In this post (and this portion of the post is outside of the paywall), Ehrman says,

In the previous post we saw that the Gospels almost certainly circulated anonymously at first, just as they were composed anonymously. It is an interesting question why the authors all chose to remain anonymous instead of indicating who they were. I have a theory about that, and I may post on it eventually when I get through a bit more of this thread on why the Gospels ended up with the names they did. At this stage, what we can say with certainty is that the Gospels are quoted in the early and mid-second centuries by proto-orthodox Christian authors, who never identify them as Matthew, Mark, Luke, and John.
That is especially significant when we come to Justin around 150-60 CE, who explicitly quotes these books as “Memoirs of the Apostles,” but does not tell us which apostles they are to be associated with.
Here Ehrman cannot claim, as in the debate, that he is merely responding to someone else's argument that there is extensive external evidence for the gospels' provenance and is merely denying that the early fathers' quotations count as such evidence. Here he is making his own argument. This post is even titled, "The Gospels Are Finally Named! Irenaeus of Lyons." And the above quotation continues, "Some thirty years after Justin, another proto-orthodox church father, Irenaeus, does identify the Gospels by name. He is the first to do so." (Emphasis added.) It is extremely difficult not to conclude in this context that Ehrman is implying that the fact that the earlier church fathers, including Justin, "do not tell us" or "never identify" the gospels by specific authors (in their extant writings) is an argument (from silence) that they did not know the authors.
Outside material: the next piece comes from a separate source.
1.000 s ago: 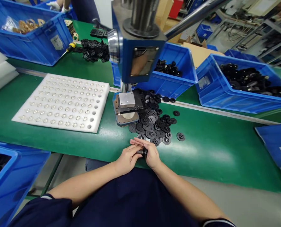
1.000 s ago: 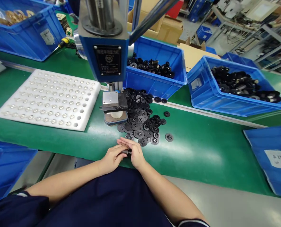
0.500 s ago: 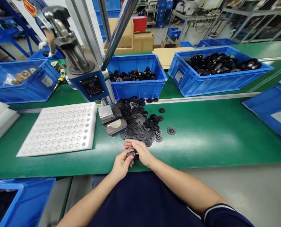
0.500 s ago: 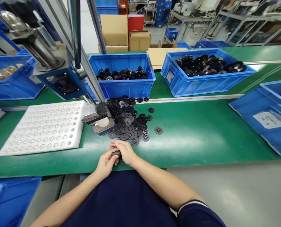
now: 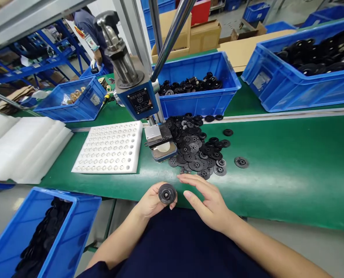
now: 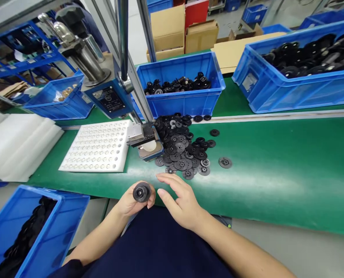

But all question about the form of his argument is laid to rest when he lays it out at greater length here, in "When Did the Gospels Get Their Names?" (Most of the article is behind the paywall.)

The Gospels of the New Testament appear to be quoted in early second century authors such as Ignatius of Antioch and Polycarp of Smyrna. But they are not called by their names in any of these writings (in fact, in any of the writings of the Apostolic Fathers – ten proto-orthodox writers, most of them from the first half of the second century). Of greater significance – quite real significance – is evidence from the middle of the second century. Justin Martyr wrote several extensive works that still survive: two apologies (reasoned defenses of the Christian faith) and a book called the “Dialogue with Trypho” (an extended controversy with a Jewish thinker about the superiority of the Christian faith to Judaism).
[snip]
In his writings Justin quotes the Gospels that later were to be considered part of the New Testament on numerous occasions. It is quite clear that he knows (intimately) Matthew, Mark, and Luke. It is debated whether he knows John – he does have two explicit quotations from John 3 (from the passage about “being born again”) but some scholars think that’s not enough to show that he knows John, just that he is familiar with a tradition that had earlier also found its way into John. My own view is that he probably knew John.
But the striking thing is that he does not call the Gospels by name. He instead, regularly, calls them “Memoirs of the Apostles.” And so he does associate these books with apostles, but he never indicates which apostles. And he does not say that he thinks that the apostles themselves wrote the books, only that these books preserve their “memoirs” (meaning, their reminiscences of the life and teachings of Jesus).
This is significant because among other things Justin was one of the earliest heresiologists – that is, a Christian thinker who classified and attacked “heresies,” false forms of teaching. We know for a fact that various “heretical” groups that advocated one view or another claimed to have Scriptural authority for their views, in Gospels that proto-orthodox Christians like Justin rejected as not being apostolic or authoritative. Given that context, why doesn’t Justin specify just *which* Gospels are authoritative, because of their apostolic origins? One plausible explanation, the one that strikes me as the least problematic, is simply that in Justin’s time and place – 150-60 CE in Rome — the Gospels were not yet given names that associated them with the specific apostles. Then when did that happen? (Emphasis added.)
Here, as in the debate, Ehrman calls this a "striking thing" about Justin, and here he spells out an absolutely explicit argument from silence concerning the fact that Justin does not name the authors of the gospels "Matthew," "Mark," "Luke," and "John."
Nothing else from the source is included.